Мужественный человек Мори Фрай, собственноручно надевший на себя богато изукрашенный хомут, решительно вышагивал по улицам Старого города.

— Эй, Джо, хочешь провести время?

Мори поймал вопросительный взгляд.

— Опять ты?! — прорычал он.

Коротышка уставился на него с неподдельным удивлением. Затем слабый отблеск узнавания промелькнул в его глазах.

— Ага, — проговорил он. — Сегодня утром, да? — И он сочувственно закудахтал — Как жаль, что ты не стал заключать со мной сделку, ах, как жаль! Но ничего, твоя жена оказалась сообразительнее. Конечно, ты меня малость расстроил, Джек, так что пришлось соответственно повысить цену…

— Ты, подлец, ты обманул мою бедную, доверчивую жену! Мы вместе пойдем сейчас в ближайший полицейский участок, и ты все расскажешь им, понял?

Коротышка поджал губы.

— Мы… чего?

Мори энергично тряхнул головой.

— Ах ты, ублюдок! Я тебе скажу… — он замолк на полуслове, потому что на плечо ему легла огромная ручища.

Хозяин оказался ей под стать, и странно было слышать от такого громилы вежливые, спокойные слова:

— Этот джентльмен беспокоит тебя, Сэм?

— Не очень, — ответил коротышка. — Но, по-моему, он чего-то хочет, так что не уходи.

Мори высвободил плечо.

— Не думайте, что сумеете меня запугать! Я немедленно иду в полицию!

Сэм недоверчиво покачал головой.

— Ты думаешь, закон будет на твоей стороне?

— А как же иначе!

— Что скажешь, Уолтер? — Сэм печально вздохнул. — Бедная женщина… Такая красивая леди.

— Что это ты болтаешь? — потребовал Мори; коротышка задел его больное место.

— Я болтаю о твоей жене, — объяснил Сэм. — Сам я, конечно, не женат. Но сдается мне, что если бы я был женат и моя жена вляпалась бы в какую-нибудь историю, то я не стал бы звать полицию. Нет, сэр, я бы постарался выкрутиться сам. Почему бы тебе просто с ней не поговорить?
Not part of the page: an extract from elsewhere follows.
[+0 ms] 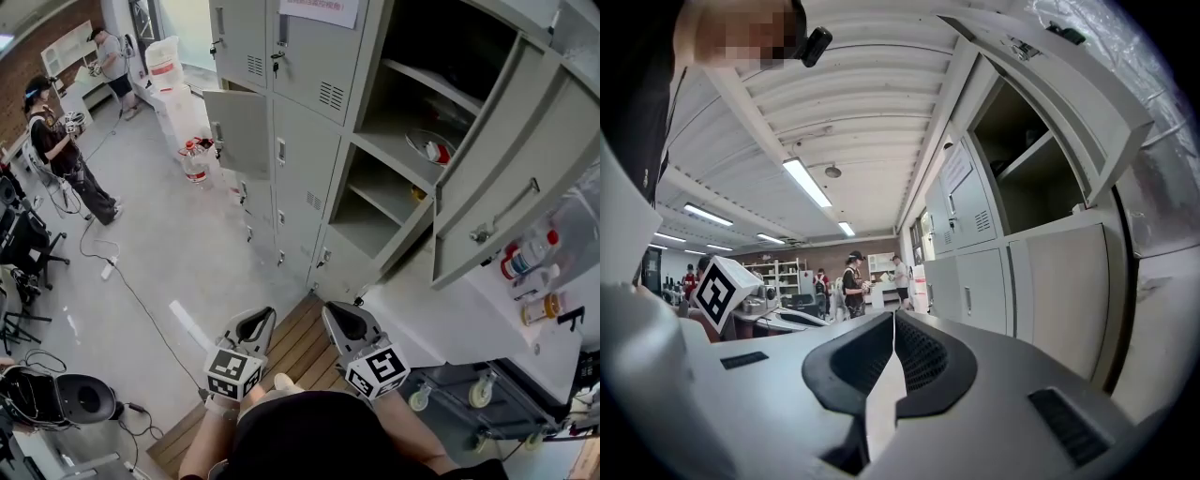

Заставить ее понять ошибку…

— Погоди минуту, — прервал его Мори. — Ты хочешь сказать, что впутал в это дело мою жену?

Коротышка расстроенно развел руки.

— Это не я ее впутал, приятель, — сказал он. — Это она сама впуталась. Преступление ведь совершают двое, верно? Ладно, я продаю, не отрицаю. Но как бы я мог продавать, если бы никто не покупал, а?

Мори угрюмо уставился на него, потом посмотрел на верзилу Уолтера. С тех пор, как он увидел Уолтера впервые, тот никак не уменьшился. Мори задумался. Драка отпадала, полиция отпадала, оставался не самый почетный путь — воспользоваться удобным моментом и удрать от коротышки снова.

— Ну вот, — сказал Сэм, — рад видеть, что ты кое-что понял. Давай теперь вернемся к моему первому вопросу, Мак. Так как, хочешь неплохо провести время? Мне кажется, ты ловкий парень, мне кажется, тебя бы заинтересовало одно местечко, тут, рядышком, в конце квартала, а?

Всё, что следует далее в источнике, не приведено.